* **TASK**
Transcribe each record precisely; images stay out.

Collected data entries:

↓↓↓

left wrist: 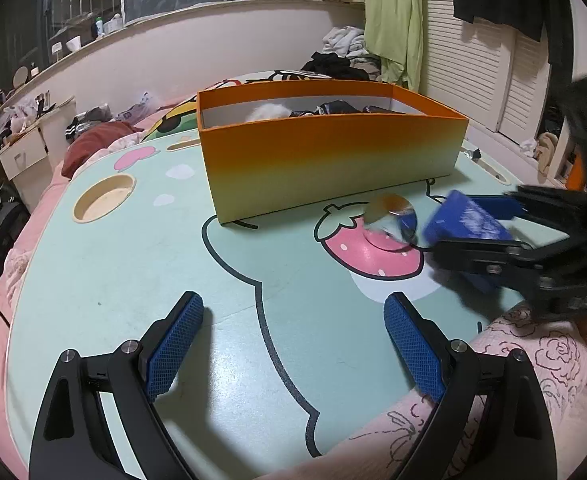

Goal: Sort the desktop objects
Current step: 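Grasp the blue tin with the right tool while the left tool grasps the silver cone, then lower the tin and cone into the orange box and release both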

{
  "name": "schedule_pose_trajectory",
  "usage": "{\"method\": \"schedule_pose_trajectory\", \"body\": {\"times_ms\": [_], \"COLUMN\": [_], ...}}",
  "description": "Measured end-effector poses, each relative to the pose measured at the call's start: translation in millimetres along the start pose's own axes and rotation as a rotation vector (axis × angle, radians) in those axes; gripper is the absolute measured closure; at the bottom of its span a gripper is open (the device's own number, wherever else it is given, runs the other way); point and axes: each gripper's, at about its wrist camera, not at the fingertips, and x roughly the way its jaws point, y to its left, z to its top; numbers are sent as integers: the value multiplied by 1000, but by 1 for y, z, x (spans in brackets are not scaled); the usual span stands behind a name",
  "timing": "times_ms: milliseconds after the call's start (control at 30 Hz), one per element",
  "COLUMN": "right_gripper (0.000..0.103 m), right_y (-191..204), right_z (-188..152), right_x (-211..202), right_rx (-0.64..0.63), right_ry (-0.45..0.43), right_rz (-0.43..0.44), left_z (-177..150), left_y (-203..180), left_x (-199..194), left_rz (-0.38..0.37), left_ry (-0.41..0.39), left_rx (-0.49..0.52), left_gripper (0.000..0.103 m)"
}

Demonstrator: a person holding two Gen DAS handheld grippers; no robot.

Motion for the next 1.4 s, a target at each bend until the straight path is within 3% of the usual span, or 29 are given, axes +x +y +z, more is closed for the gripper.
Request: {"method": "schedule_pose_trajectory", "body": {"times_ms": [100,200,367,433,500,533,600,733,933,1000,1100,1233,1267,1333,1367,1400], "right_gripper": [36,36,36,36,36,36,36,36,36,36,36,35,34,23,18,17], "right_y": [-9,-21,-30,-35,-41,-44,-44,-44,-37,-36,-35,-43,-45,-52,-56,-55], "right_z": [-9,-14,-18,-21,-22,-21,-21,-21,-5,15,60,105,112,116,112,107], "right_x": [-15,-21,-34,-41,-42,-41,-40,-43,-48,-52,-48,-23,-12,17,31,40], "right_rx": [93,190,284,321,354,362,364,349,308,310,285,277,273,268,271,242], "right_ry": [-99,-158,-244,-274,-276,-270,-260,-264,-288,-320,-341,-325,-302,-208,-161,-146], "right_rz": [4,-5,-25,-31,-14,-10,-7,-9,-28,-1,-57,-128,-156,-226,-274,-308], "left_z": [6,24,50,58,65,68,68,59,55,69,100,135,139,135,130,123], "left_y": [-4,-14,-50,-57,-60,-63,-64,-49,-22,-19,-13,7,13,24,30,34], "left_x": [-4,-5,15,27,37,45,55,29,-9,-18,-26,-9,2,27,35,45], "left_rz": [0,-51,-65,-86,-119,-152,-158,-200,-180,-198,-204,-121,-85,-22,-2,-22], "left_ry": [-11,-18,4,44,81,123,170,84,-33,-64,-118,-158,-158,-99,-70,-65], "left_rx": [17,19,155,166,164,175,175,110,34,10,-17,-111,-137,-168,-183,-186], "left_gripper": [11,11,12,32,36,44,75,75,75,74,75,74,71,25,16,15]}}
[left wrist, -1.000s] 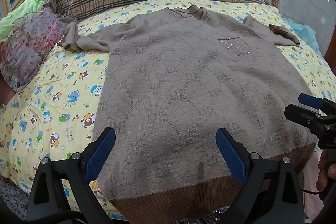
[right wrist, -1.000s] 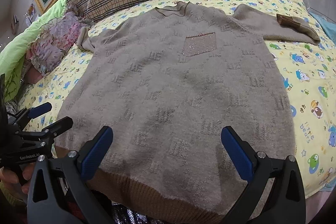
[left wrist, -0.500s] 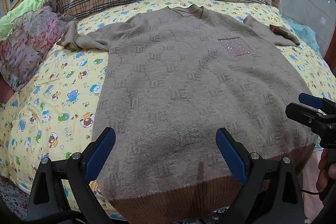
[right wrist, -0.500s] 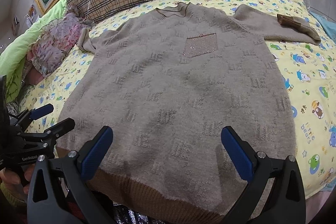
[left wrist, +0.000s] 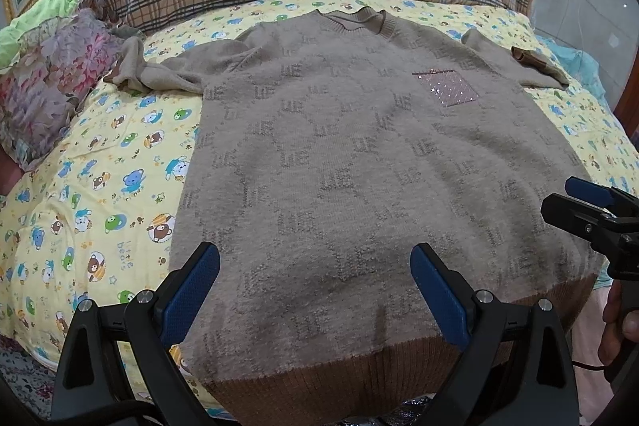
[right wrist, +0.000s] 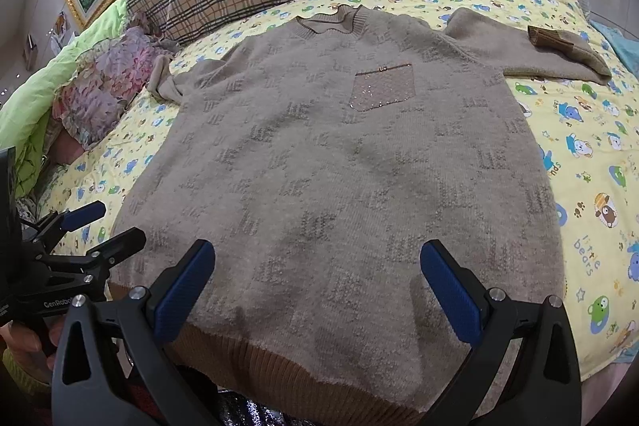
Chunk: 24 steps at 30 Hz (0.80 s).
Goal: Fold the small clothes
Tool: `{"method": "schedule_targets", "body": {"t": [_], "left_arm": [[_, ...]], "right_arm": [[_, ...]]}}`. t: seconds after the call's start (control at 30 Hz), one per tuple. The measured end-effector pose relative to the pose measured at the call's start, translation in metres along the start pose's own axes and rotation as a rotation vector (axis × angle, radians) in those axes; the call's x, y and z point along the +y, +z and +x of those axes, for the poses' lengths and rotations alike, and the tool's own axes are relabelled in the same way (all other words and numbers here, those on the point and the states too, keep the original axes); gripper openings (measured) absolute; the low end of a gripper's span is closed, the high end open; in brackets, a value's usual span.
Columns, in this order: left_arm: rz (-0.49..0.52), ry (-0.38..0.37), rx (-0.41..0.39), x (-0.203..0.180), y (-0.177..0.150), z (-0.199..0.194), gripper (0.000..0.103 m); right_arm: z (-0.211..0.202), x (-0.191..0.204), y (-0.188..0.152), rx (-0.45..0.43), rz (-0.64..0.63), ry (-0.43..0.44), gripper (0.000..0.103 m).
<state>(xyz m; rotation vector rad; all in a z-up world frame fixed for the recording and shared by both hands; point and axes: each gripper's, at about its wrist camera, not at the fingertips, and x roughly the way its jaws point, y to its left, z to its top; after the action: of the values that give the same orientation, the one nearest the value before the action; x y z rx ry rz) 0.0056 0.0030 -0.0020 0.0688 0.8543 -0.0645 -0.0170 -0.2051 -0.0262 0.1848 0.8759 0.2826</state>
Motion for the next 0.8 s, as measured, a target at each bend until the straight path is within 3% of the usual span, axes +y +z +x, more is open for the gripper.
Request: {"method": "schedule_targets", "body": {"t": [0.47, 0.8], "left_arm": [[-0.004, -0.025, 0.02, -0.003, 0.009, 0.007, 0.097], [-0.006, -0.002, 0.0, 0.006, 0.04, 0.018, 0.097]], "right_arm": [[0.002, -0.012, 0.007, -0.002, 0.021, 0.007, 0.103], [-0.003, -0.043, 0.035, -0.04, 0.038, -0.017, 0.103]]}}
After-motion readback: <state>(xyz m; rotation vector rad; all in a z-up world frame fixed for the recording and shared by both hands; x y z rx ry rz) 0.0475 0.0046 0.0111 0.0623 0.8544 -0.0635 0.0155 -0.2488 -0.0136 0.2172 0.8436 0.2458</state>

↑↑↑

* **PROBLEM SOLUTION**
left wrist: 

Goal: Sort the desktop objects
Current step: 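Grasp the blue tin with the right tool while the left tool grasps the silver cone, then lower the tin and cone into the orange box and release both
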
{
  "name": "schedule_pose_trajectory",
  "usage": "{\"method\": \"schedule_pose_trajectory\", \"body\": {\"times_ms\": [_], \"COLUMN\": [_], ...}}",
  "description": "Measured end-effector poses, each relative to the pose measured at the call's start: translation in millimetres along the start pose's own axes and rotation as a rotation vector (axis × angle, radians) in those axes; gripper is the absolute measured closure; at the bottom of its span a gripper is open (the device's own number, wherever else it is given, runs the other way); point and axes: each gripper's, at about its wrist camera, not at the fingertips, and x roughly the way its jaws point, y to its left, z to its top; numbers are sent as integers: the value multiplied by 1000, but by 1 for y, z, x (spans in brackets are not scaled); the usual span stands behind a name",
  "timing": "times_ms: milliseconds after the call's start (control at 30 Hz), one per element",
  "COLUMN": "right_gripper (0.000..0.103 m), right_y (-191..204), right_z (-188..152), right_x (-211..202), right_rx (-0.64..0.63), right_ry (-0.45..0.43), right_rz (-0.43..0.44), left_z (-177..150), left_y (-203..180), left_x (-199..194), left_rz (-0.38..0.37), left_ry (-0.41..0.39), left_rx (-0.49..0.52), left_gripper (0.000..0.103 m)"
}

Demonstrator: a person holding two Gen DAS handheld grippers; no robot.

Motion for the next 1.4 s, a target at each bend until the straight path is within 3% of the usual span, or 29 are given, axes +x +y +z, more is closed for the gripper.
Request: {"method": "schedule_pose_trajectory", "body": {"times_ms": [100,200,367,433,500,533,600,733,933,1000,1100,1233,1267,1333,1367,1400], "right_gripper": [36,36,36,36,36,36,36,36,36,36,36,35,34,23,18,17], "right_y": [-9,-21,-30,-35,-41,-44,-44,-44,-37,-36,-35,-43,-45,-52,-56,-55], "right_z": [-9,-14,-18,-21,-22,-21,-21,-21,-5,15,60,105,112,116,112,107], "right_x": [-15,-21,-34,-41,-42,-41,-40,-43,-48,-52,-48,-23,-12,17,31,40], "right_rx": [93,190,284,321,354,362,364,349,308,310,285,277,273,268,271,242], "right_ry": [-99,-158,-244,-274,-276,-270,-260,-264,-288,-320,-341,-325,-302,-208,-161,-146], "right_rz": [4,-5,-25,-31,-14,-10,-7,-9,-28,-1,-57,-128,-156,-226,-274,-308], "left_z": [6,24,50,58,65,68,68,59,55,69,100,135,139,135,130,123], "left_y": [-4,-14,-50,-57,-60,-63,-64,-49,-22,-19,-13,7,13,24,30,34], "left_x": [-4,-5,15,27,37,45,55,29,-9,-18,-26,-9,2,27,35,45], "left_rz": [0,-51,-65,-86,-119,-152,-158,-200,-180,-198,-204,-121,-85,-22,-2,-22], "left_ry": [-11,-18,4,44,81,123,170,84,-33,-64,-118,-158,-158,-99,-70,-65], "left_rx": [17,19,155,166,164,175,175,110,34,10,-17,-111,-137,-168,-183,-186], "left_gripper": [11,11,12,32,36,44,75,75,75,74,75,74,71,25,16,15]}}
[left wrist, -1.000s] 
[right wrist, -1.000s] 
[left wrist, -0.500s] 
[right wrist, -0.500s] 
[left wrist, +0.000s] 
[right wrist, +0.000s] 
Chunk: 24 steps at 30 Hz (0.80 s).
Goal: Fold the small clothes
Tool: `{"method": "schedule_targets", "body": {"t": [_], "left_arm": [[_, ...]], "right_arm": [[_, ...]]}}`. t: seconds after the call's start (control at 30 Hz), one per tuple. The measured end-effector pose relative to the pose measured at the call's start, translation in metres along the start pose's own axes and rotation as a rotation vector (axis × angle, radians) in those axes; the call's x, y and z point along the +y, +z and +x of those axes, for the poses' lengths and rotations alike, and the tool's own axes are relabelled in the same way (all other words and numbers here, those on the point and the states too, keep the original axes); gripper openings (measured) absolute; the low end of a gripper's span is closed, the high end open; in brackets, a value's usual span.
Columns, in this order: left_arm: rz (-0.49..0.52), ry (-0.38..0.37), rx (-0.41..0.39), x (-0.203..0.180), y (-0.177..0.150), z (-0.199..0.194), gripper (0.000..0.103 m); right_arm: z (-0.211..0.202), x (-0.191..0.204), y (-0.188..0.152), rx (-0.45..0.43), rz (-0.64..0.63), ry (-0.43..0.44), gripper (0.000..0.103 m).
<state>(xyz m; rotation vector rad; all in a z-up world frame fixed for the recording and shared by both hands; point and axes: each gripper's, at about its wrist camera, not at the fingertips, and x roughly the way its jaws point, y to its left, z to its top; after the action: of the values that give the same orientation, the one nearest the value before the action; x y z rx ry rz) 0.0056 0.0030 -0.0020 0.0688 0.8543 -0.0645 -0.0170 -0.2051 -0.0262 0.1848 0.8759 0.2826</state>
Motion for the next 0.8 s, as measured, a target at each bend until the straight path is within 3% of the usual span, axes +y +z +x, more is open for the gripper.
Request: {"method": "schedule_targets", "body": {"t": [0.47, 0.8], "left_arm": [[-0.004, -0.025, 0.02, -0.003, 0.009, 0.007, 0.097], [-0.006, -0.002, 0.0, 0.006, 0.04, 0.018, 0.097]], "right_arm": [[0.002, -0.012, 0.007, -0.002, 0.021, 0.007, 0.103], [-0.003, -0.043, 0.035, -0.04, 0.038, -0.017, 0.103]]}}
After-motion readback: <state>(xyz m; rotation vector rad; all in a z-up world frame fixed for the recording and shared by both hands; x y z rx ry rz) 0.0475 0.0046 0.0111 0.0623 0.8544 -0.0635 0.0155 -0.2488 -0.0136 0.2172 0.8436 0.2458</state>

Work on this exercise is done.